**Dataset content**.
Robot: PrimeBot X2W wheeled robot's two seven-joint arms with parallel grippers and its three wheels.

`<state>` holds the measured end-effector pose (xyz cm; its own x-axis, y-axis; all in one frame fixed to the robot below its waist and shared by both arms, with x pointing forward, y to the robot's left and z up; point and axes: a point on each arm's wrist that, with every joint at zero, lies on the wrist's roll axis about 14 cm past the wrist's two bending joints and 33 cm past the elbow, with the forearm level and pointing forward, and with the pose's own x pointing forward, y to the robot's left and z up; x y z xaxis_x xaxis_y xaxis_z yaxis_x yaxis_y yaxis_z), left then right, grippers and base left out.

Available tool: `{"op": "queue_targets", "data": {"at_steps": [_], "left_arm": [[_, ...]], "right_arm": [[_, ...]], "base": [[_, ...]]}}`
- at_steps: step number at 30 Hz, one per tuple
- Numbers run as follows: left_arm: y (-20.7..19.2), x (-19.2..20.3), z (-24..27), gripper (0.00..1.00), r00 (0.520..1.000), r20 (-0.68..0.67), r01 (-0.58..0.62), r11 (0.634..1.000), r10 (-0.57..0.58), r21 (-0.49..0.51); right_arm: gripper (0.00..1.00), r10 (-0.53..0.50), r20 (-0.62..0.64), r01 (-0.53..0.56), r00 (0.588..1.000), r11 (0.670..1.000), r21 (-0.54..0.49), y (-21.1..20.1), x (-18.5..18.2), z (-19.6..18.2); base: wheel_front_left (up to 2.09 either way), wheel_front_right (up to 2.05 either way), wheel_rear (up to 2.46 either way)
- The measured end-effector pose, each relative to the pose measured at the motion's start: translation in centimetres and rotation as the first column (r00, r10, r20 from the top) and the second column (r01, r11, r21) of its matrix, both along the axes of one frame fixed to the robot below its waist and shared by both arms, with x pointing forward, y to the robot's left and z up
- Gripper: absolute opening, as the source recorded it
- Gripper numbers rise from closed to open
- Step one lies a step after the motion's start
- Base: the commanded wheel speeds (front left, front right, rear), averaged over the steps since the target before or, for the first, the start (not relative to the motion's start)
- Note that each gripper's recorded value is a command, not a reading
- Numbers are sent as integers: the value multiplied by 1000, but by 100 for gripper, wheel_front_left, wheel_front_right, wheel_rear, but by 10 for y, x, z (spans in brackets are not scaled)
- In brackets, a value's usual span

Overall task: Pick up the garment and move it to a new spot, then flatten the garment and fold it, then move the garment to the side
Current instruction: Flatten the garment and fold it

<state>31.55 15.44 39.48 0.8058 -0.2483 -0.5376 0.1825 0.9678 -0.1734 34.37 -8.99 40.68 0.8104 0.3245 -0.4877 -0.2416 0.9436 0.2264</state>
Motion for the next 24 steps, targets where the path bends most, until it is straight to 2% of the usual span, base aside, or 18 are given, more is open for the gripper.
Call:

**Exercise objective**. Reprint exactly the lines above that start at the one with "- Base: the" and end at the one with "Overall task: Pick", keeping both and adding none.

**Output for this exercise**.
- Base: the commanded wheel speeds (front left, front right, rear), averaged over the steps since the target before or, for the first, the start (not relative to the motion's start)
- Note that each gripper's recorded value is a command, not a reading
- Numbers are sent as integers: the value multiplied by 1000, but by 100 for gripper, wheel_front_left, wheel_front_right, wheel_rear, but by 10 for y, x, z (spans in brackets are not scaled)
- In brackets, a value's usual span

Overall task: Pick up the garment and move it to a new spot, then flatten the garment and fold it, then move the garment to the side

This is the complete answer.